- WORK ORDER
Write the data below out again, with each line matching the original.

- DATA SHOWN
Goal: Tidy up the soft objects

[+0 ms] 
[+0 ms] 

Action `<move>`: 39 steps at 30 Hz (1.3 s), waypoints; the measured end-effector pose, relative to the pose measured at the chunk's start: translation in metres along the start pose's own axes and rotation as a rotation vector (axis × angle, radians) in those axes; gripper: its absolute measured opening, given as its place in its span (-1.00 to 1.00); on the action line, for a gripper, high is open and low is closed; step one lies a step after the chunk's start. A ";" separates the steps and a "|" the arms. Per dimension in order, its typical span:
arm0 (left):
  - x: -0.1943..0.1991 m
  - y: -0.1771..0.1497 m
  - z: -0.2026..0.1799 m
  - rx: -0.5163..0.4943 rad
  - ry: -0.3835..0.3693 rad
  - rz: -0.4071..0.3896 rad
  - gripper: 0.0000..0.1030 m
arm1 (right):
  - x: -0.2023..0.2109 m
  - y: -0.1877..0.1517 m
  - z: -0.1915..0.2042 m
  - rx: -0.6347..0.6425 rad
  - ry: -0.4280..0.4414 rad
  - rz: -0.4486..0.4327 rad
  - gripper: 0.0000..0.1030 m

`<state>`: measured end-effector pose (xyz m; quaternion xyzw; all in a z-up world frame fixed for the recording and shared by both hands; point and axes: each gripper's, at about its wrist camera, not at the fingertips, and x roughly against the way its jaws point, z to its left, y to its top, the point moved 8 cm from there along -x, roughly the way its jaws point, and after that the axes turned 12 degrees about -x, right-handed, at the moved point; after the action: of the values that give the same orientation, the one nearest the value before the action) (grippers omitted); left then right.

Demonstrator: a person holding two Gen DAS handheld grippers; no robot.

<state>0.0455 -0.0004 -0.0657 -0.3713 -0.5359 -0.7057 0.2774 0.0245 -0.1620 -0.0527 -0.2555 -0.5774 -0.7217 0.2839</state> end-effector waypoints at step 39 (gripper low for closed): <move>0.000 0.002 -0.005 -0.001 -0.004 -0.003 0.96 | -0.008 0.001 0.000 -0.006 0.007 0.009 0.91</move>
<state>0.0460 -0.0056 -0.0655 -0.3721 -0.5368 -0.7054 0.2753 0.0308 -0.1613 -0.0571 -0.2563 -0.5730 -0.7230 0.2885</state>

- FINISHED EXERCISE
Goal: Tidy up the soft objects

[+0 ms] 
[+0 ms] 

Action `<move>`: 39 steps at 30 Hz (1.3 s), waypoints; the measured end-effector pose, relative to the pose measured at the chunk's start: translation in metres along the start pose's own axes and rotation as a rotation vector (axis × angle, radians) in those axes; gripper: its absolute measured opening, given as its place in its span (-1.00 to 1.00); on the action line, for a gripper, high is open and low is closed; step one lies a step after the chunk's start. A ";" separates the steps and a "|" the arms. Per dimension in order, its typical span:
arm0 (left):
  - x: -0.1943..0.1991 m
  - y: -0.1771..0.1497 m
  - z: -0.2026..0.1799 m
  - rx: -0.5163..0.4943 rad
  - ry: -0.3835..0.3693 rad
  - rz: -0.4071..0.3896 rad
  - gripper: 0.0000..0.1030 m
arm1 (right):
  - x: -0.2023..0.2109 m
  - y: -0.1877..0.1517 m
  - z: -0.1915..0.2042 m
  - rx: -0.6347..0.6425 rad
  - ry: -0.4280..0.4414 rad
  - rz: -0.4486..0.4327 rad
  - gripper: 0.0000..0.1030 m

`<state>`: measured end-effector pose (xyz m; quaternion xyzw; all in a z-up world frame fixed for the recording and shared by both hands; point and axes: each gripper's, at about its wrist camera, not at the fingertips, and x roughly against the way its jaws point, z to its left, y to its top, the point moved 8 cm from there along -x, roughly the way its jaws point, and after that the axes turned 12 degrees about -x, right-handed, at the moved point; after the action: of the values that give the same orientation, the one nearest the value before the action) (grippers omitted); left then right.

Demonstrator: a person holding two Gen DAS handheld grippers; no robot.

<state>0.0455 -0.0004 -0.0657 -0.3713 -0.5359 -0.7057 0.2774 0.0245 -0.1620 -0.0527 -0.2555 -0.5774 -0.7217 0.2839</state> end-effector waypoints at step 39 (gripper low for closed): <move>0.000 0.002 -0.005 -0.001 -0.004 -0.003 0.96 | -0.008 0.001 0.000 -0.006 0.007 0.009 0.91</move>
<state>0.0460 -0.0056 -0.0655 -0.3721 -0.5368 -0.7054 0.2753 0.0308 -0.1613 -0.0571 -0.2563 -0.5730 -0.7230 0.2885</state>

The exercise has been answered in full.